• **WORK ORDER**
If a line in the data contains "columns", copy it out.
-- MATERIAL FOR THIS TASK follows --
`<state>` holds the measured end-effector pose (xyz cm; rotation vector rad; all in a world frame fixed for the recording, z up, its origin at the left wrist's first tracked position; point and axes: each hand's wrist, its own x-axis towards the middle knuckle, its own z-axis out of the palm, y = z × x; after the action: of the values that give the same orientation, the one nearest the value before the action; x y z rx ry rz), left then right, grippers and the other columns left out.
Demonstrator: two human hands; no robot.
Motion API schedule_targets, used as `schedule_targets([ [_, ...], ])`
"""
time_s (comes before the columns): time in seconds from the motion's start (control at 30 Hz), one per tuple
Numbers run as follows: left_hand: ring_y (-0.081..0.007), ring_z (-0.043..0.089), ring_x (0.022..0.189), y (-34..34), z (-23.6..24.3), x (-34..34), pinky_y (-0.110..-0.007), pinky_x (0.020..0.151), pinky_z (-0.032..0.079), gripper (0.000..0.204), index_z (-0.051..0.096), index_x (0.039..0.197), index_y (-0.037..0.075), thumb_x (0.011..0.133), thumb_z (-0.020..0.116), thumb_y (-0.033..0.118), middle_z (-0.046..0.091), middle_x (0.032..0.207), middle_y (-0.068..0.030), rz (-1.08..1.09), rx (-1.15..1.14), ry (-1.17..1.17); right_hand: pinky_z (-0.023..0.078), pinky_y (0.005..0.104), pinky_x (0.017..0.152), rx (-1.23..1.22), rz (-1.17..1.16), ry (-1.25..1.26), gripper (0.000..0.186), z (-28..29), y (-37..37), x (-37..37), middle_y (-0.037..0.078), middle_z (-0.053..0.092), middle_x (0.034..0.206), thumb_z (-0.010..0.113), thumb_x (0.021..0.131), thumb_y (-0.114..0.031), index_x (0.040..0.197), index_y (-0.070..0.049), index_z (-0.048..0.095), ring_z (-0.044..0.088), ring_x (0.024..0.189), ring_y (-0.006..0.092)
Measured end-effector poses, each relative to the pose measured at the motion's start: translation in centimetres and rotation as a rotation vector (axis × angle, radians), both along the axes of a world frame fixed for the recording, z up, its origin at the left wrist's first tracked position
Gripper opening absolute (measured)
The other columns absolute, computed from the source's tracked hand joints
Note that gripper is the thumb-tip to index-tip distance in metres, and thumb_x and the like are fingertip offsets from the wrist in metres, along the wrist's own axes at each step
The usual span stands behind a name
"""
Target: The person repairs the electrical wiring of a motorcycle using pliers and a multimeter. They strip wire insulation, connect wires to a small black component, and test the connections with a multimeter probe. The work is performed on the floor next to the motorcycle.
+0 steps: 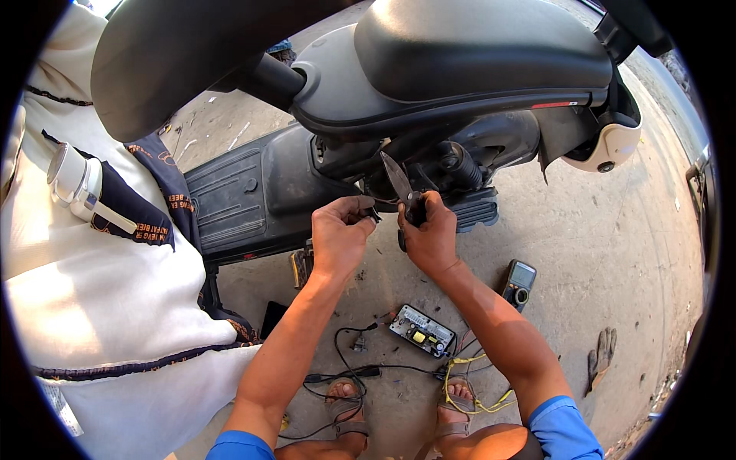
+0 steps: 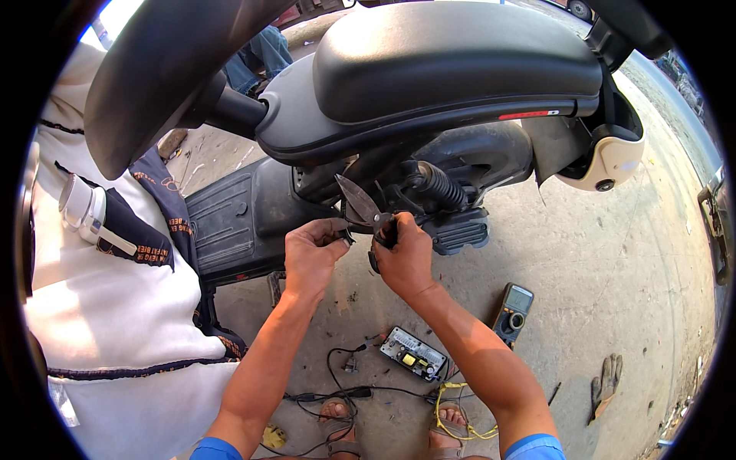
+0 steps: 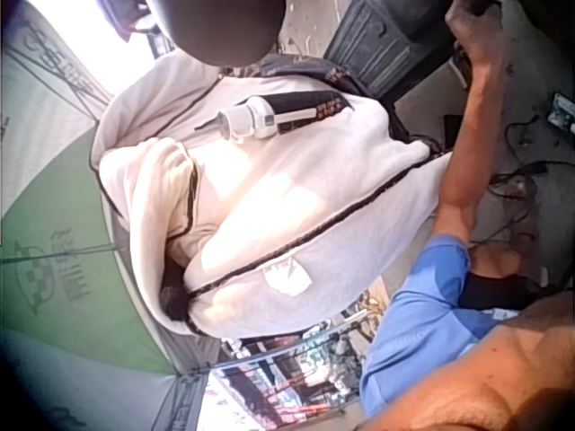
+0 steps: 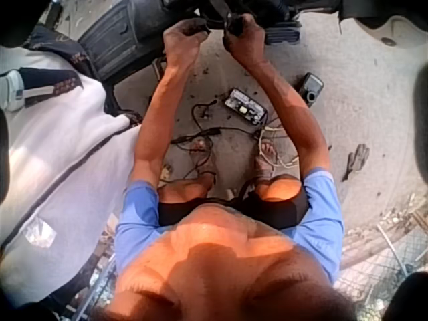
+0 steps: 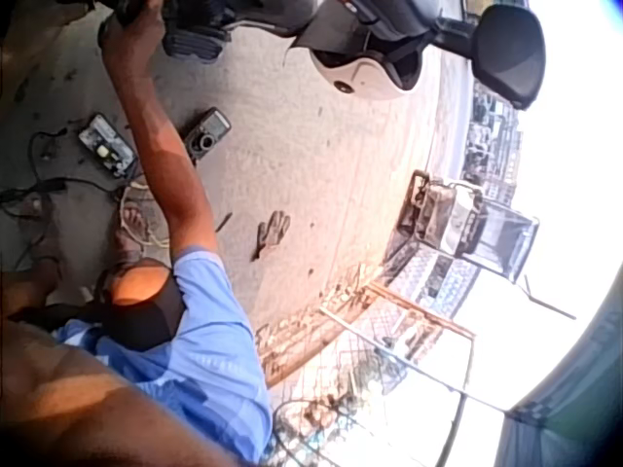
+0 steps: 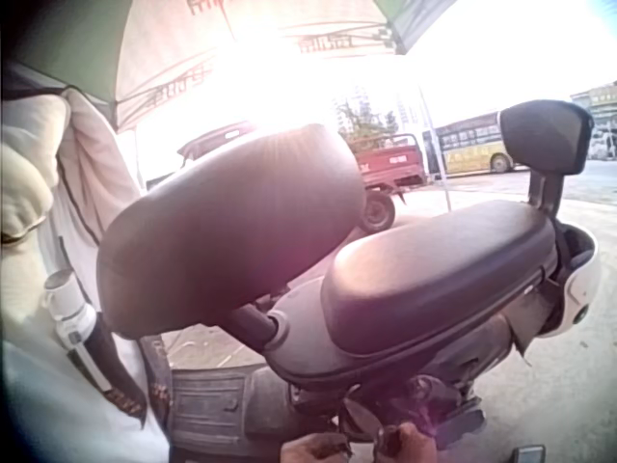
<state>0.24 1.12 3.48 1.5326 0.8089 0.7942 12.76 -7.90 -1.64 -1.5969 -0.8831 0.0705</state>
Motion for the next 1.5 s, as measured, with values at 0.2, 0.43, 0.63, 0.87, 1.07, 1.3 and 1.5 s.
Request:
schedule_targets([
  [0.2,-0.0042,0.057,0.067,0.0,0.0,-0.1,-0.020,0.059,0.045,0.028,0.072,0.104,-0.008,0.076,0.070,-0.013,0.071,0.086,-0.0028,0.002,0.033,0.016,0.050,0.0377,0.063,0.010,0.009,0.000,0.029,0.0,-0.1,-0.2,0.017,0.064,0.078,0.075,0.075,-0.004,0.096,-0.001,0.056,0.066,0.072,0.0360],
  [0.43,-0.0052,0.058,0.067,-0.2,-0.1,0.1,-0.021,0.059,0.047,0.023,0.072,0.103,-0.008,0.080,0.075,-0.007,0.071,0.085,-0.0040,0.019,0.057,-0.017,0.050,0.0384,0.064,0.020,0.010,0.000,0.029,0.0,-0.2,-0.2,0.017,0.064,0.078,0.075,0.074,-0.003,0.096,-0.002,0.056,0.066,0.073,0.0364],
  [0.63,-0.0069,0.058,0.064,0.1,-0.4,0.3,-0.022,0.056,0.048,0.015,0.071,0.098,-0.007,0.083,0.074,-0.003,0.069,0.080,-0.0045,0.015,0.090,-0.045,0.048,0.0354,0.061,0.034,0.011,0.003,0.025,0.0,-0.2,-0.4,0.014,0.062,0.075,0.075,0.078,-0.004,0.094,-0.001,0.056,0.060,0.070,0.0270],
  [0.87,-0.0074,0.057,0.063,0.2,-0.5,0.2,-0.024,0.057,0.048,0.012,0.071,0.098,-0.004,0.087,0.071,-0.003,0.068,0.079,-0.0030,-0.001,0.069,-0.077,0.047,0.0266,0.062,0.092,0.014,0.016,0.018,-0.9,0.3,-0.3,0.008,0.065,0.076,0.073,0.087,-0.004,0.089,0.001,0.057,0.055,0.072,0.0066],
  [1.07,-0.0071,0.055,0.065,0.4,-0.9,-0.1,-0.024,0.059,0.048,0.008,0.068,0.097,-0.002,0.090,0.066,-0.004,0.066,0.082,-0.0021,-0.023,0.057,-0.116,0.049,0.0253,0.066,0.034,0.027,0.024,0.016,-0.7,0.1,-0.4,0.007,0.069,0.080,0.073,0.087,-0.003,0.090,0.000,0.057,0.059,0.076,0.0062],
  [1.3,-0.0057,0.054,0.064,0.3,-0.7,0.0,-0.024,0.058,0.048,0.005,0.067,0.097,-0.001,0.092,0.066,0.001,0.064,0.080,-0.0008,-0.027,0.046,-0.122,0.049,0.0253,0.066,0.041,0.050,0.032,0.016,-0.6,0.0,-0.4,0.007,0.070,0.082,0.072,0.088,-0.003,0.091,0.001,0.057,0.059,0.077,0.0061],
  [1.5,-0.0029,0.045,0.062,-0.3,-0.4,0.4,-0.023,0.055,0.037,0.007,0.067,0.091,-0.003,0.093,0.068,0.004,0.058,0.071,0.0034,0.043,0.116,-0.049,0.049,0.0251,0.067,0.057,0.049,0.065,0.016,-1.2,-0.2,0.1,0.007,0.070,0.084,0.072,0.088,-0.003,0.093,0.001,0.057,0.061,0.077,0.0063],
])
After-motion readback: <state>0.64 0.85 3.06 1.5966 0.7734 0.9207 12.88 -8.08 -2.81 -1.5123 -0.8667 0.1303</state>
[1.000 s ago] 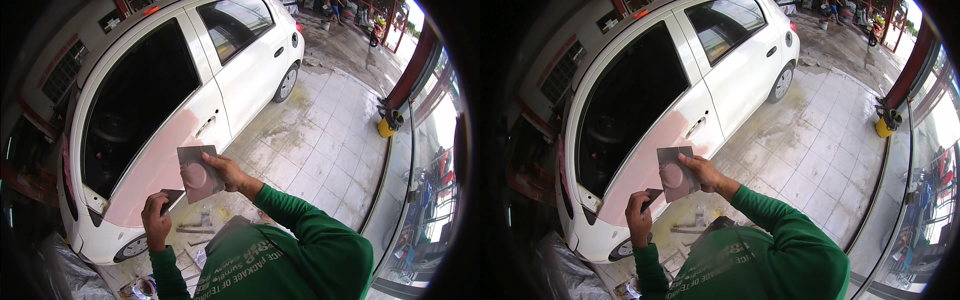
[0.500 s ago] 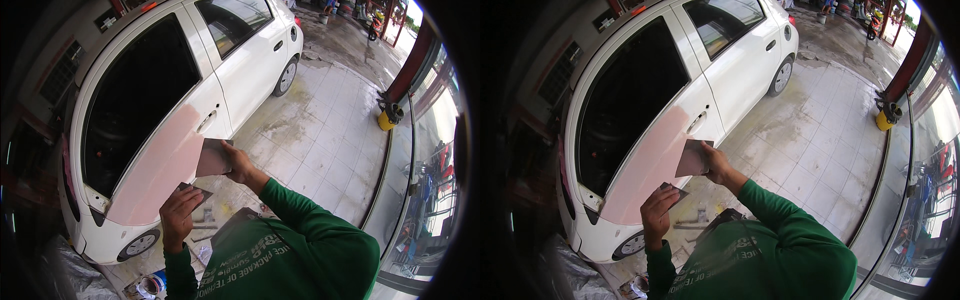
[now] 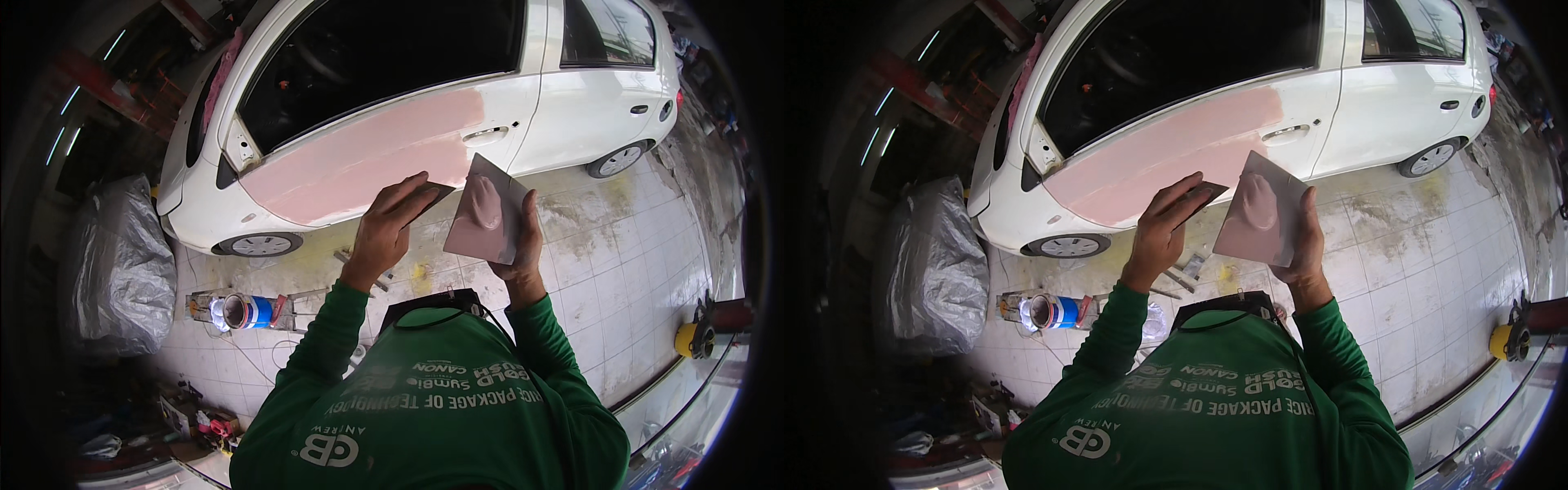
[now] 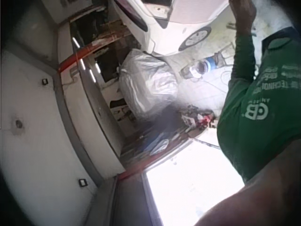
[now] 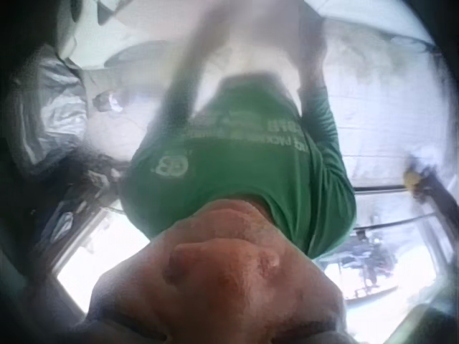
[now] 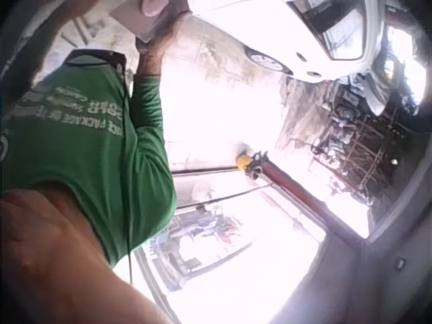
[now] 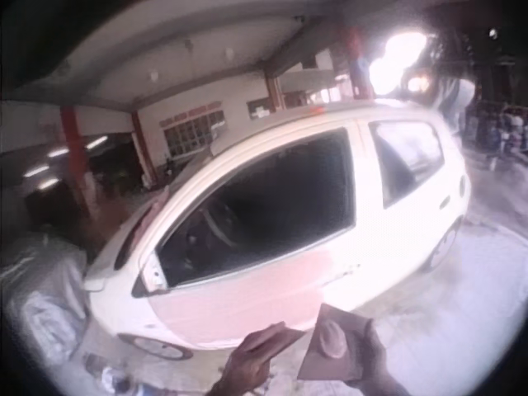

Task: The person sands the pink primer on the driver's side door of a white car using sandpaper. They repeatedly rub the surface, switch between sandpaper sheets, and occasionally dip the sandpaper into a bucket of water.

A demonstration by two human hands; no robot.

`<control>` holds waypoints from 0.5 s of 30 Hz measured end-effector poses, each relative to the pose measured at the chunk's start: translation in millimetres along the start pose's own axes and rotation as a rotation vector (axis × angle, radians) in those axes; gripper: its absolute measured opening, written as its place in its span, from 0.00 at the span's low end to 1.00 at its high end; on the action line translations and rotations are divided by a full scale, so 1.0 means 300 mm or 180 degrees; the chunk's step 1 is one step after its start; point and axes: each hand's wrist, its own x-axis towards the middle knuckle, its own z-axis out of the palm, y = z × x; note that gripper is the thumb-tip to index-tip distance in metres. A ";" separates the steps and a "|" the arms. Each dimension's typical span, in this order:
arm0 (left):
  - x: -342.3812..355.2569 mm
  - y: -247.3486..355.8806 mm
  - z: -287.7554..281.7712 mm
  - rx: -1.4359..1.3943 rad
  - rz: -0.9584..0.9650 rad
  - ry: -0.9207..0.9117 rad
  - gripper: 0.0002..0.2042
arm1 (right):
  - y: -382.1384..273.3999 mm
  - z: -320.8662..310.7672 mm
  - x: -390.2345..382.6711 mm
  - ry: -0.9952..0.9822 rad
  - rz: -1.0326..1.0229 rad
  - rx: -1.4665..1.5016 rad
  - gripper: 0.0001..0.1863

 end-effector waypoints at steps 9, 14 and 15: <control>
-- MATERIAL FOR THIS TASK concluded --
• **ANSWER BOX**
`<state>` holds the measured end-effector pose (xyz cm; rotation vector rad; all in a world frame fixed for the recording, z up, its origin at the left wrist's first tracked position; point and axes: each hand's wrist, its own x-axis towards the middle knuckle, its own z-axis out of the palm, y = z × x; after the action: of the values that give the same orientation, the one nearest the value before the action; x y z rx ry rz), left then right, grippers and the other columns left out.
time_s (comes before the columns): time in seconds from the motion's start (control at 30 Hz), one per tuple
The other columns absolute, computed from the source's tracked hand joints

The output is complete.